Saturday, March 29, 2008

Pentration testing development

Penetration testers can be very innovative people. The drive to look for new vulnerabilities or new ways of exploiting them demands this attitude. Its not good enough just to churn through a list of known issues. So it came as no surprise to hear about a development by a penetration testing company. It has produced a tool that sniffs out passwords, documents, and other sensitive data in a matter of minutes.

"DaisyDukes is a memory sniffer that resides on a USB device. A researcher can plug it into an unattended machine that is turned on but has been locked and reboot the machine off a compact operating system contained on the drive. Depending on the user's needs, it can be configured to capture the entire contents of a computer's memory, or sniff out only certain types of data - say a password to access the company network or unlock a user's private encryption key.

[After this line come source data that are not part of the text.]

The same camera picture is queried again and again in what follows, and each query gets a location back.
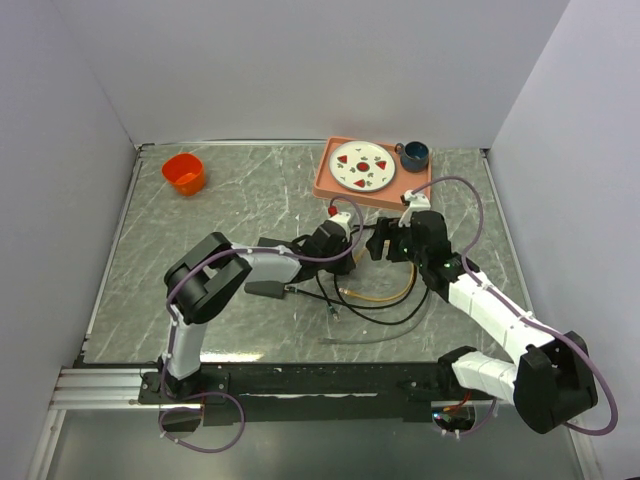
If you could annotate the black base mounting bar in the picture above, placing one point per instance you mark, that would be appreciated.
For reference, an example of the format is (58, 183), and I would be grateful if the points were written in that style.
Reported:
(269, 392)

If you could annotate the salmon pink tray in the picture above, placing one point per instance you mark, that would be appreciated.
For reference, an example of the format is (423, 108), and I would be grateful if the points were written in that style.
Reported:
(389, 198)

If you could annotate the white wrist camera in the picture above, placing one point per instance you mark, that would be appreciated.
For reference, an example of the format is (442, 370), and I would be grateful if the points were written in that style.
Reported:
(342, 219)
(413, 202)

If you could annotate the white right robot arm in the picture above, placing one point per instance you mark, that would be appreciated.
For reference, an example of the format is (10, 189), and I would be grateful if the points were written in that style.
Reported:
(545, 378)

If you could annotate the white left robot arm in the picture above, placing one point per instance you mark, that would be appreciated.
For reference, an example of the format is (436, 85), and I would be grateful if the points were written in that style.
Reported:
(202, 283)

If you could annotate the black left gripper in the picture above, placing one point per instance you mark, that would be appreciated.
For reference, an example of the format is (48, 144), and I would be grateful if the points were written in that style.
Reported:
(344, 267)

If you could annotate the dark blue mug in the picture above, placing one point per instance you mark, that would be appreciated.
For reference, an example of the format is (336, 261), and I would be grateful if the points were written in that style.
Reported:
(414, 156)

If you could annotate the white strawberry pattern plate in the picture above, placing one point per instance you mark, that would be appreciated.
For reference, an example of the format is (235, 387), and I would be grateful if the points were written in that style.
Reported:
(362, 166)

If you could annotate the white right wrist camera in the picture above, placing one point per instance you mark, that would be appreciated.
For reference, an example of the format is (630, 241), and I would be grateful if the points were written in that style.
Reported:
(413, 202)

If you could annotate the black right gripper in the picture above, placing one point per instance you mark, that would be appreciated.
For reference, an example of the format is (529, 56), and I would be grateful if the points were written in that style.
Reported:
(384, 229)

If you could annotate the black network switch box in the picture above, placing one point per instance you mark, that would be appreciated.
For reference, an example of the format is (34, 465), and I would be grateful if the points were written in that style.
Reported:
(270, 272)

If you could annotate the orange plastic cup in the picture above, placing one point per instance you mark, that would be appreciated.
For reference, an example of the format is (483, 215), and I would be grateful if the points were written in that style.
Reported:
(185, 172)

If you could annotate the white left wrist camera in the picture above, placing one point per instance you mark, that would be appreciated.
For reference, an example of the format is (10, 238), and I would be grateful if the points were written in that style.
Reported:
(342, 219)

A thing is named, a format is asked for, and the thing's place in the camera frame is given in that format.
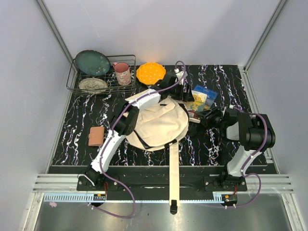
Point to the cream canvas backpack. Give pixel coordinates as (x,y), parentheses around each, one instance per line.
(159,127)

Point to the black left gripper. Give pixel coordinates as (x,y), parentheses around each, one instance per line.
(186,96)

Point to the yellow blue picture book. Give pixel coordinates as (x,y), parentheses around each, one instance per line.
(196,106)

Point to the dark teal plate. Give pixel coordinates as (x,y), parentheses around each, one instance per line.
(92,62)

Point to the aluminium front rail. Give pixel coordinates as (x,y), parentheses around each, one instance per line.
(270,183)

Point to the salmon leather wallet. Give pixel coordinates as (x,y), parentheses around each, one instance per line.
(96,136)

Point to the blue Animal Farm book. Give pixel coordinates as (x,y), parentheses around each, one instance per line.
(211,95)

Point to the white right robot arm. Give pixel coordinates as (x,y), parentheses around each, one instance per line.
(254,133)

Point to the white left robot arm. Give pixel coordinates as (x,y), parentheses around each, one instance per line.
(124,119)

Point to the pink ghost pattern mug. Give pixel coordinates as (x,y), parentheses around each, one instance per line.
(122,73)

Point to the speckled beige plate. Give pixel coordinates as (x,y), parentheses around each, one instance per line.
(93,85)

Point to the grey wire dish rack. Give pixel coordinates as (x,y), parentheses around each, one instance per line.
(109,77)

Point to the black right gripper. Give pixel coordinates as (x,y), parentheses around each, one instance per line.
(208,121)

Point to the yellow polka dot plate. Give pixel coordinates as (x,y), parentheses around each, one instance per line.
(150,73)

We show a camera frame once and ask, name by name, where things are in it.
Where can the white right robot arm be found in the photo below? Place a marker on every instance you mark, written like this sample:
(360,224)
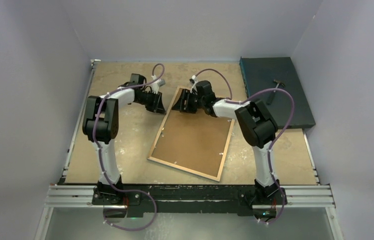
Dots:
(257,125)

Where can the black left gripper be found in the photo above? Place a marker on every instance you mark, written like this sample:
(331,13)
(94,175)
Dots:
(157,106)

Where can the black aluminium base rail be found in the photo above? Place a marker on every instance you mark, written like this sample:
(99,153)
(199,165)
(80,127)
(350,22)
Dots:
(237,199)

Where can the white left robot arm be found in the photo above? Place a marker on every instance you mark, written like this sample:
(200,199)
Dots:
(101,124)

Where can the claw hammer with grey handle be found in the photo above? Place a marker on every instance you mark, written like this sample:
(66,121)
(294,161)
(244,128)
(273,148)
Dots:
(279,84)

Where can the blue wooden picture frame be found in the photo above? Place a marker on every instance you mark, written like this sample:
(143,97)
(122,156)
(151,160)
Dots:
(223,155)

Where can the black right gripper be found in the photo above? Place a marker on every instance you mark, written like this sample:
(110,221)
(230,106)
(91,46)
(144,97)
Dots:
(186,94)

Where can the dark grey flat box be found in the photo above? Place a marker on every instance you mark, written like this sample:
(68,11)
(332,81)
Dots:
(278,72)

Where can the brown backing board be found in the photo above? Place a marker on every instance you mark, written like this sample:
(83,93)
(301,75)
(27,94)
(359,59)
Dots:
(193,142)

It turns out both Windows and Linux retain "boatloads and boatloads" of passwords in memory, said Sherri Davidoff, a security analyst with IntelGuardians, the penetration-testing firm that developed the tool. It's already been able to isolate passwords for Thunderbird, AOL Instant Messenger, GPG, SSH, Outlook, Putty and TrueCrypt, among others, and with additional research they believe they can find many more.

"The idea here is let's see if we can hit an office building, get in and out in 25 minutes or less and walk out with some interesting passwords," said Tom Liston, an IntelGuardians security consultant who along with Davidoff co-presented the tool at the CanSecWest security conference in Vancouver."